***** The data

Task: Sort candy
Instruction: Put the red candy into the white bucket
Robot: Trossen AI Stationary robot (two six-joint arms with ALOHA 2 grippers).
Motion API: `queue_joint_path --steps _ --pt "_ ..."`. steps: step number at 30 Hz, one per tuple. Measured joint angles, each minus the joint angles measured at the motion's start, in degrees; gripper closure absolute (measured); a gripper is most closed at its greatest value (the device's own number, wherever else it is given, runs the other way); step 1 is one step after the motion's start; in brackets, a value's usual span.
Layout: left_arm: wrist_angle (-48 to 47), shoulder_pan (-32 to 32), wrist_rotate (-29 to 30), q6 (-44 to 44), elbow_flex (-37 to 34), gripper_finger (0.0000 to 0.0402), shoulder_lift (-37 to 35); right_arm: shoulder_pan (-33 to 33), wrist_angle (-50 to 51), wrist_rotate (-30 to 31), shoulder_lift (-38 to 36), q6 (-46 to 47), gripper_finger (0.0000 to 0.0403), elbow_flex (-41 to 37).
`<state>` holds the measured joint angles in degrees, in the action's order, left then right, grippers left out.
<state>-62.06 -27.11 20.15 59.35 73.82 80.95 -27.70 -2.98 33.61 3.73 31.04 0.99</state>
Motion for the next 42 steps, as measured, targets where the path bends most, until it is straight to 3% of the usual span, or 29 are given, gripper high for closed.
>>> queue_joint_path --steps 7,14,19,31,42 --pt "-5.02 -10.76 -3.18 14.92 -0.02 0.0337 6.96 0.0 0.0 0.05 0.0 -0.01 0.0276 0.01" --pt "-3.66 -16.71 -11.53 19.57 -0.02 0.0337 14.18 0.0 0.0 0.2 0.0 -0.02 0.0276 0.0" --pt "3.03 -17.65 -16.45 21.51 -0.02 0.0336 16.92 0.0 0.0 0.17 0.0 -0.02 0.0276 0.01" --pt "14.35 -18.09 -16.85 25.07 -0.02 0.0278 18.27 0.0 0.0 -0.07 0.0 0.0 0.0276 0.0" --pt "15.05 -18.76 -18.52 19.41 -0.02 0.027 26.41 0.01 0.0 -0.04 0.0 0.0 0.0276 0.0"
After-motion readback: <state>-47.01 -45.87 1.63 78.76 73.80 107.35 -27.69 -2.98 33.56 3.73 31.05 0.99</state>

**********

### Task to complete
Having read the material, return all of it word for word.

### Task output
Task: Sort candy
Instruction: Put the red candy into the white bucket
Robot: Trossen AI Stationary robot (two six-joint arms with ALOHA 2 grippers).
Motion API: `queue_joint_path --steps _ --pt "_ ..."`. steps: step number at 30 Hz, one per tuple. Measured joint angles, each minus the joint angles measured at the motion's start, in degrees; gripper closure absolute (measured); a gripper is most closed at its greatest value (the device's own number, wherever else it is given, runs the other way); step 1 is one step after the motion's start; in brackets, a value's usual span.
Layout: left_arm: wrist_angle (-48 to 47), shoulder_pan (-32 to 32), wrist_rotate (-29 to 30), q6 (-44 to 44), elbow_flex (-37 to 34), gripper_finger (0.0000 to 0.0402), shoulder_lift (-37 to 35); right_arm: shoulder_pan (-33 to 33), wrist_angle (-50 to 51), wrist_rotate (-30 to 31), shoulder_lift (-38 to 36), q6 (-46 to 47), gripper_finger (0.0000 to 0.0403), elbow_flex (-41 to 37).
`<state>` holds the measured joint angles in degrees, in the action's order, left then right, grippers left out.
<state>-62.06 -27.11 20.15 59.35 73.82 80.95 -27.70 -2.98 33.61 3.73 31.04 0.99</state>
Motion for the next 42 steps, as measured, targets where the path bends most, until it is straight to 3% of the usual span, or 29 are given, gripper high for closed.
>>> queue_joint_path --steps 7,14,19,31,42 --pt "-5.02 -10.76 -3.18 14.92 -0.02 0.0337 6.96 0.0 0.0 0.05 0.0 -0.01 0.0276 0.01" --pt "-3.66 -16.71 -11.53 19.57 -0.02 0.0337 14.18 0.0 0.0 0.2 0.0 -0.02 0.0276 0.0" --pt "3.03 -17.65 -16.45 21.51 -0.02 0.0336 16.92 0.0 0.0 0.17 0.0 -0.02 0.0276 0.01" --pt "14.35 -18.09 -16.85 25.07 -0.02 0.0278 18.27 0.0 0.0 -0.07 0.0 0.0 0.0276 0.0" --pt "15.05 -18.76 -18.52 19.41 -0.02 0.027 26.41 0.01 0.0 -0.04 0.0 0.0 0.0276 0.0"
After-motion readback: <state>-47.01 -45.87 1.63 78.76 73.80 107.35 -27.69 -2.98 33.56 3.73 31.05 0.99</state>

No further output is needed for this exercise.